> **WORK INSTRUCTION**:
Take the listing below and print exactly the lines starting at the line containing "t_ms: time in" and ending at the line containing "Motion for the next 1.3", both ends included, and no others.

> **EXERCISE DATA**:
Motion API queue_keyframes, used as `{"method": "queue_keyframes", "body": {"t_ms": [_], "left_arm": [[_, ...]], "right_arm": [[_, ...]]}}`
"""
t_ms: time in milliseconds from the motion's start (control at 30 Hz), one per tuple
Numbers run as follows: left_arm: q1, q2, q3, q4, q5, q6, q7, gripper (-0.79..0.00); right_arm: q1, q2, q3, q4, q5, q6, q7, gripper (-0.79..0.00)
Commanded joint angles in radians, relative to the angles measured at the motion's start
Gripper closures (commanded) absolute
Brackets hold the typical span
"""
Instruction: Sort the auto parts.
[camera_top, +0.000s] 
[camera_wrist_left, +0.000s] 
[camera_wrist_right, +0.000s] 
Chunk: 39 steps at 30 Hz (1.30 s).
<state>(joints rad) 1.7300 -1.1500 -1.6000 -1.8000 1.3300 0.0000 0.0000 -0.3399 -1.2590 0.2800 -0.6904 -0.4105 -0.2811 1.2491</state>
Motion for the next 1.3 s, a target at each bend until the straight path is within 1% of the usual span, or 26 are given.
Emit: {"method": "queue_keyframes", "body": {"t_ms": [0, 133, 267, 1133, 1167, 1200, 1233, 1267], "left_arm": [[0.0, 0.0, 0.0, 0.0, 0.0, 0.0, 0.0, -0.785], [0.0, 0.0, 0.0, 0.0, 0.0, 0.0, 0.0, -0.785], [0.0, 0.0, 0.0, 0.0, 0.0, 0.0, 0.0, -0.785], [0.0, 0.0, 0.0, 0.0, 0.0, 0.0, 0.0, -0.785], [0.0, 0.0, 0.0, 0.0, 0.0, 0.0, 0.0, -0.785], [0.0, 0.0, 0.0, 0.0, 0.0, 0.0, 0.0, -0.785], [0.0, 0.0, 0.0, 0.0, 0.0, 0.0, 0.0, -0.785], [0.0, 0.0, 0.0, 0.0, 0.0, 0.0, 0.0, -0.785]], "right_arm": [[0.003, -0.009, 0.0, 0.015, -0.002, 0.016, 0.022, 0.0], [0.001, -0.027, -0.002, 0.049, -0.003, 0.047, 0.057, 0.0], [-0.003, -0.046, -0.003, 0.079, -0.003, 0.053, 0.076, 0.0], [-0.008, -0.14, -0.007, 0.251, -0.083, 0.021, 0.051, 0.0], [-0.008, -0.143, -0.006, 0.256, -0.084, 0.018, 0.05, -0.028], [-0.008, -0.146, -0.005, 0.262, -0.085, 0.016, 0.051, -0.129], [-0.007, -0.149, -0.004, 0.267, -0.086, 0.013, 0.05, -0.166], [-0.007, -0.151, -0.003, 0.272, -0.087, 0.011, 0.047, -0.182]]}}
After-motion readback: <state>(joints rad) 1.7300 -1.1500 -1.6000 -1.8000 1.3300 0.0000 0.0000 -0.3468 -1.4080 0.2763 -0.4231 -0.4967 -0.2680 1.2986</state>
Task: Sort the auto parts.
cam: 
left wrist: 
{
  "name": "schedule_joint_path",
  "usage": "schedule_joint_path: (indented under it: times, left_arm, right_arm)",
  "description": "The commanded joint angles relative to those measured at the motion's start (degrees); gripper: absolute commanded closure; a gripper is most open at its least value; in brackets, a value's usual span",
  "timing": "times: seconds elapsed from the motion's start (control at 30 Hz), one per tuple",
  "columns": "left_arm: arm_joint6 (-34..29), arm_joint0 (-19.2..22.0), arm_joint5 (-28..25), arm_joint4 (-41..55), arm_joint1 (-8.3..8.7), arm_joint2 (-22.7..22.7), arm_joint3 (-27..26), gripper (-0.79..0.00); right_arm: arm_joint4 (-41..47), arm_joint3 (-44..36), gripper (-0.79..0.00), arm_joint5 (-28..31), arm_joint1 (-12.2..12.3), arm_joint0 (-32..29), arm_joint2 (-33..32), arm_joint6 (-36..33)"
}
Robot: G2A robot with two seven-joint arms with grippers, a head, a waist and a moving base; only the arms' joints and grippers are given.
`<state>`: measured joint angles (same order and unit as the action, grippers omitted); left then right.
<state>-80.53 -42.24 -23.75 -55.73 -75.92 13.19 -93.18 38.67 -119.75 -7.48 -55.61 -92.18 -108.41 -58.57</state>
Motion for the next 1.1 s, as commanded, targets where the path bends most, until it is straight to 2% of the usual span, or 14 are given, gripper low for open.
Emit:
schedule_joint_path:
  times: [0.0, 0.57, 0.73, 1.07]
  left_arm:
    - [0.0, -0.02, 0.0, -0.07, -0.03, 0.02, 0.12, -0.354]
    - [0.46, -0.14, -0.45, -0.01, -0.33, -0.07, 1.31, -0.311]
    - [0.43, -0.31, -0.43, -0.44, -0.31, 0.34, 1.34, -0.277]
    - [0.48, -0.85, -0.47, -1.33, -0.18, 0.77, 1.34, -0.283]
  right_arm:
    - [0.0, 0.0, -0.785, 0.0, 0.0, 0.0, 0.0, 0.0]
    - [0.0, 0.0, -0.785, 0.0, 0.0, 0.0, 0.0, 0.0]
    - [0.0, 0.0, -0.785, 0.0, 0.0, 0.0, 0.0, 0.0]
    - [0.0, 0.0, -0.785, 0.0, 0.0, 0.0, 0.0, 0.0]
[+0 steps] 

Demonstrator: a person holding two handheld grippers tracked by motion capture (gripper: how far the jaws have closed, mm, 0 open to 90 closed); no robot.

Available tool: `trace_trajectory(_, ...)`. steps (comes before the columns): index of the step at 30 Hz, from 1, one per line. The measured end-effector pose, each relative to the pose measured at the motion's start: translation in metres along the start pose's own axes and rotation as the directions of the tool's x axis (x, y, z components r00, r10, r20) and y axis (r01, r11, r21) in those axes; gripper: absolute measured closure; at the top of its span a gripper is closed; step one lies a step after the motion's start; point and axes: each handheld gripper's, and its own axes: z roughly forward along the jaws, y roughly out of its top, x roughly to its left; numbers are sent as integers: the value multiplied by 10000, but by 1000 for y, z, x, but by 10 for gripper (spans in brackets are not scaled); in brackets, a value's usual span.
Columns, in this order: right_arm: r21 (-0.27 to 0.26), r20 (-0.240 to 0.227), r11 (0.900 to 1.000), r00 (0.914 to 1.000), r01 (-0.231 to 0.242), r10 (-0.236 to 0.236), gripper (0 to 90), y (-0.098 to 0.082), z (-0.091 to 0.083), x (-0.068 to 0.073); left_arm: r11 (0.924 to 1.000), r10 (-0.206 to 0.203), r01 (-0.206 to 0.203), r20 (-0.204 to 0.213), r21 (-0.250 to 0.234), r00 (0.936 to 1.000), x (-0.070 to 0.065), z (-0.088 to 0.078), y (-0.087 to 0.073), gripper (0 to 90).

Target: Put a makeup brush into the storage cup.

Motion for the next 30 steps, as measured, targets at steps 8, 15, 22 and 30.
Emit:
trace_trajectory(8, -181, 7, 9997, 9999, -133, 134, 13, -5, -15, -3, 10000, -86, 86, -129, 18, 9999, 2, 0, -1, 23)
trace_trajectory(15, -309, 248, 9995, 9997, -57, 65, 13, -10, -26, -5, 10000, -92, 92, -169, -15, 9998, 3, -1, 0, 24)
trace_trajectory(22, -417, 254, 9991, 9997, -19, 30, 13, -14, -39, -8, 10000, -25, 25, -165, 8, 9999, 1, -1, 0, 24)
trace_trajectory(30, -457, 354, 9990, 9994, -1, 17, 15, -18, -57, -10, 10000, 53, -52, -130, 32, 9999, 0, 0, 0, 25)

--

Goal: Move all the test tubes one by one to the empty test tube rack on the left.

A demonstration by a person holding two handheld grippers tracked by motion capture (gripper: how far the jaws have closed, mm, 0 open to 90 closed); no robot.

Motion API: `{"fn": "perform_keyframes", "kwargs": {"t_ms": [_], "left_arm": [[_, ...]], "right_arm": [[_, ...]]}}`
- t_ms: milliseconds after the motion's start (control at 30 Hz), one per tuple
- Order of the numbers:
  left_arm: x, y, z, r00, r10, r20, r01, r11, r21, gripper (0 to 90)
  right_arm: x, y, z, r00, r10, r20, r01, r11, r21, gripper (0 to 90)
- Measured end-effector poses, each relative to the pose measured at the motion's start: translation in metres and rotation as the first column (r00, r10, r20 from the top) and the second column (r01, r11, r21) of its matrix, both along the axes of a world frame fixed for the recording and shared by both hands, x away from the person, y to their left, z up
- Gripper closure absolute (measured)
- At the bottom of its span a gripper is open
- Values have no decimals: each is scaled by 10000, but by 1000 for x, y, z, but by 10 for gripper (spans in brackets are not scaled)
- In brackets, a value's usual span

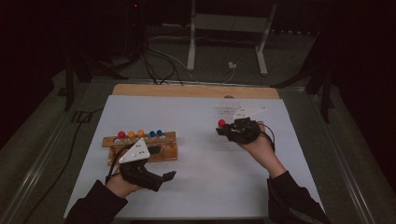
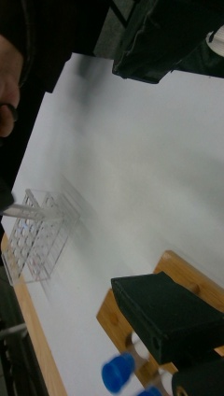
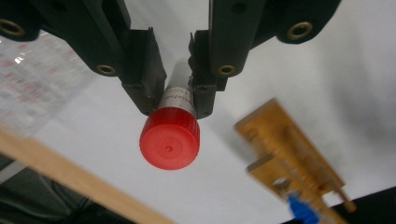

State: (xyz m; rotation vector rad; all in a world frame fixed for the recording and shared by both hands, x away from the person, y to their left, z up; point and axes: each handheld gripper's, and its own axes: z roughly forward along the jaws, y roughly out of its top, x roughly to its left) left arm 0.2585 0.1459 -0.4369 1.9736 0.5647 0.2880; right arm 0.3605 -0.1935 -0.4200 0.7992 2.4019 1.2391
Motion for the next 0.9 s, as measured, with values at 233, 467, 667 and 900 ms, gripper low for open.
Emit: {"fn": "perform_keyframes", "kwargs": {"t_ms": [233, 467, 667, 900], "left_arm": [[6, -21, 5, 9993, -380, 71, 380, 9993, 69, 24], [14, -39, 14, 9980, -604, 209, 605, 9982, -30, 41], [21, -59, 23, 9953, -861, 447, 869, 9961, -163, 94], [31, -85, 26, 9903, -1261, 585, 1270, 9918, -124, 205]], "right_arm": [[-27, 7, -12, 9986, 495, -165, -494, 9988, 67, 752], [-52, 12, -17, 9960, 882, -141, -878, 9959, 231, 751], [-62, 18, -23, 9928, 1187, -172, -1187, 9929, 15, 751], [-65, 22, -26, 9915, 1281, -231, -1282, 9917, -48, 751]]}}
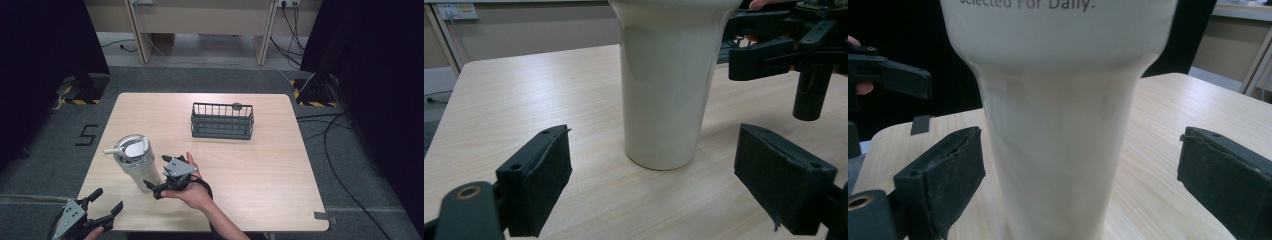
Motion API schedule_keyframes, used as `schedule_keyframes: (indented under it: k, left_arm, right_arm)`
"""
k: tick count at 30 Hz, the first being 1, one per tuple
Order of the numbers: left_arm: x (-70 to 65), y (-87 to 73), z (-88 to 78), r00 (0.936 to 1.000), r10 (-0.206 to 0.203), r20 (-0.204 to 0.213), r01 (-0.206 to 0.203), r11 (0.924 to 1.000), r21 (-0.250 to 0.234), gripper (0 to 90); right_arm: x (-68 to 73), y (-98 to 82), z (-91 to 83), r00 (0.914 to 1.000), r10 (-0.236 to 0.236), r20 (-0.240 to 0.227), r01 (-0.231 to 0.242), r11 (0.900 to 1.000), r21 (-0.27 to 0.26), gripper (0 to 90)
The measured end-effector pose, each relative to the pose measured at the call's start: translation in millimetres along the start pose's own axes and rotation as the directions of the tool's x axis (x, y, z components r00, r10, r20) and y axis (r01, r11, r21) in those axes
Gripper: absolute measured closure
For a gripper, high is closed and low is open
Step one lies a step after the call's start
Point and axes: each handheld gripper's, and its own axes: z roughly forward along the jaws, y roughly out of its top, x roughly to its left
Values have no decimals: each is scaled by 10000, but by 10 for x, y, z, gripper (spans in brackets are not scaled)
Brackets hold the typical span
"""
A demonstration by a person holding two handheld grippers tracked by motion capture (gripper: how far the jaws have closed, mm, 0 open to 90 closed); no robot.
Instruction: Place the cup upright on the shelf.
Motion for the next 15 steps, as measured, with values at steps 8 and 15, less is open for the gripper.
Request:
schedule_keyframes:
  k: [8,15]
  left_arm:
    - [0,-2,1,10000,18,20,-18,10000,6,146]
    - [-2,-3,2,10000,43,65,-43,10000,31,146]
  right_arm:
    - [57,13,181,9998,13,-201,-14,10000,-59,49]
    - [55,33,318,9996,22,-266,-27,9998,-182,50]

> **ANSWER TO THIS TASK**:
t_ms: time in milliseconds from the motion's start (control at 30 Hz), one per tuple
Numbers run as follows: left_arm: q1, q2, q3, q4, q5, q6, q7, gripper (-0.79..0.00); right_arm: q1, q2, q3, q4, q5, q6, q7, gripper (-0.79..0.00)
Commanded joint angles in radians, relative to the angles measured at the motion's start
Gripper closures (commanded) absolute
Brackets hold the typical span
"""
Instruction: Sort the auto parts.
[camera_top, +0.000s] 
[camera_wrist_left, +0.000s] 
[camera_wrist_right, +0.000s] 
Chunk: 39 steps at 30 Hz (1.30 s).
<state>(joints rad) 1.7300 -1.1500 -1.6000 -1.8000 1.3300 0.0000 0.0000 -0.3399 -1.2590 0.2800 -0.6904 -0.4105 -0.2811 1.2491</state>
Motion for the next 1.3 s, a target at each bend until the straight path is within 1% of the usual span, or 26 are given.

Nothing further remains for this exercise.